## WHAT TO DO
Once you reach the line holding "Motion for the", write out that line and every later one exactly, ending with the last line of the data; write nothing else.

## SUPPLIED MATERIAL
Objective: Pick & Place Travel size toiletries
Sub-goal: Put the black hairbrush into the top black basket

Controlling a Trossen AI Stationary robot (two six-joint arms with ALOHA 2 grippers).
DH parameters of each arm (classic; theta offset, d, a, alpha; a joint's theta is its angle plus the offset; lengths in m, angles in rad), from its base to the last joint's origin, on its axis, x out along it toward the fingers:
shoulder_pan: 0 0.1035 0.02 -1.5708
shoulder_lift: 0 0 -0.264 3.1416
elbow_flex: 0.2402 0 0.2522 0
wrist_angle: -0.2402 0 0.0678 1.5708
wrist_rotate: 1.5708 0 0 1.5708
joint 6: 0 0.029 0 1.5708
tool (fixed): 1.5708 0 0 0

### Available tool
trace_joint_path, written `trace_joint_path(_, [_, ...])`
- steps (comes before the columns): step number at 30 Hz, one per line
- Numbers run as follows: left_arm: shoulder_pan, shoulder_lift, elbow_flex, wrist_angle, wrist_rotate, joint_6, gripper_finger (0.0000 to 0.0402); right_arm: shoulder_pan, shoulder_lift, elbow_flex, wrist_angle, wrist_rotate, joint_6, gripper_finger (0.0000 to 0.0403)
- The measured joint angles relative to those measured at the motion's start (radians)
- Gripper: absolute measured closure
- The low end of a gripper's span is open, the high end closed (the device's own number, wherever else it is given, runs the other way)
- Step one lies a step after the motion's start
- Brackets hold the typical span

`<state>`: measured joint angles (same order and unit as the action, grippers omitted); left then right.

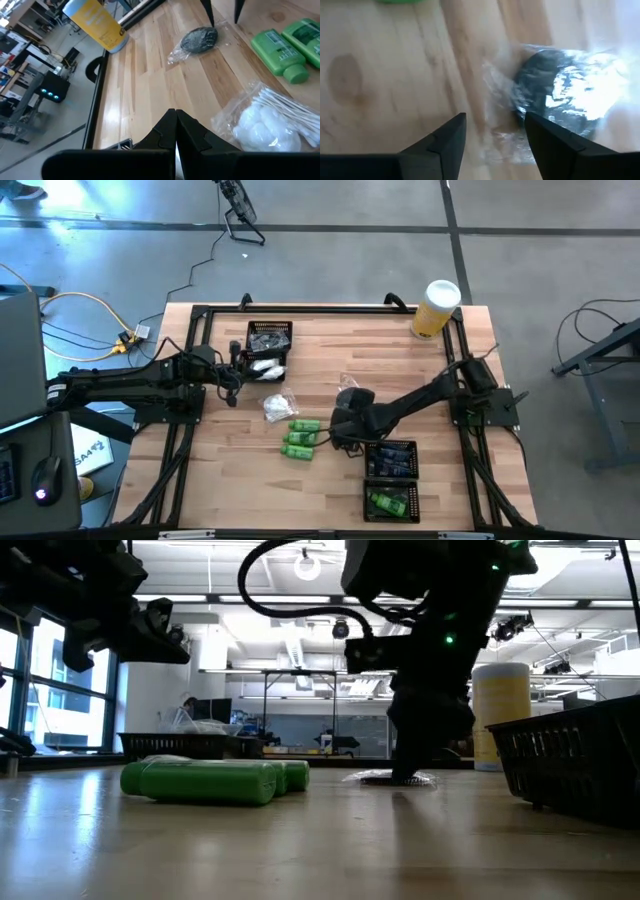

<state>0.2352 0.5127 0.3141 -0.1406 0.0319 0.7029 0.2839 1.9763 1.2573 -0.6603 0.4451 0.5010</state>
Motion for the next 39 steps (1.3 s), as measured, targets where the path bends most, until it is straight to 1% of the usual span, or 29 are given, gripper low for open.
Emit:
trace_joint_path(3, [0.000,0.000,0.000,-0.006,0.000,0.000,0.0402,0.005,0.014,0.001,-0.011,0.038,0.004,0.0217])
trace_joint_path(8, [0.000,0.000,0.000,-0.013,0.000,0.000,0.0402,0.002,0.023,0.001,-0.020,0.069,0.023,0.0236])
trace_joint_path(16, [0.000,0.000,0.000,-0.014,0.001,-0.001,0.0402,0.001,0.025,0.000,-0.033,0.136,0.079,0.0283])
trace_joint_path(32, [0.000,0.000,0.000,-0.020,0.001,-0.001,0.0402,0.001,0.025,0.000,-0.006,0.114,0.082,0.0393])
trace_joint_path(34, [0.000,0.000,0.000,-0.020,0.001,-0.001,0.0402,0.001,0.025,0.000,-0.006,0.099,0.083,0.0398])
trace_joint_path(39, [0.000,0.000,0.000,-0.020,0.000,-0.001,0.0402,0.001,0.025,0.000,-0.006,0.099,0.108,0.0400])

## TASK RESULT
Motion for the next 39 steps (1.3 s), as measured, targets where the path bends most, until it is straight to 1% of the usual span, or 29 are given, gripper low for open.
Emit:
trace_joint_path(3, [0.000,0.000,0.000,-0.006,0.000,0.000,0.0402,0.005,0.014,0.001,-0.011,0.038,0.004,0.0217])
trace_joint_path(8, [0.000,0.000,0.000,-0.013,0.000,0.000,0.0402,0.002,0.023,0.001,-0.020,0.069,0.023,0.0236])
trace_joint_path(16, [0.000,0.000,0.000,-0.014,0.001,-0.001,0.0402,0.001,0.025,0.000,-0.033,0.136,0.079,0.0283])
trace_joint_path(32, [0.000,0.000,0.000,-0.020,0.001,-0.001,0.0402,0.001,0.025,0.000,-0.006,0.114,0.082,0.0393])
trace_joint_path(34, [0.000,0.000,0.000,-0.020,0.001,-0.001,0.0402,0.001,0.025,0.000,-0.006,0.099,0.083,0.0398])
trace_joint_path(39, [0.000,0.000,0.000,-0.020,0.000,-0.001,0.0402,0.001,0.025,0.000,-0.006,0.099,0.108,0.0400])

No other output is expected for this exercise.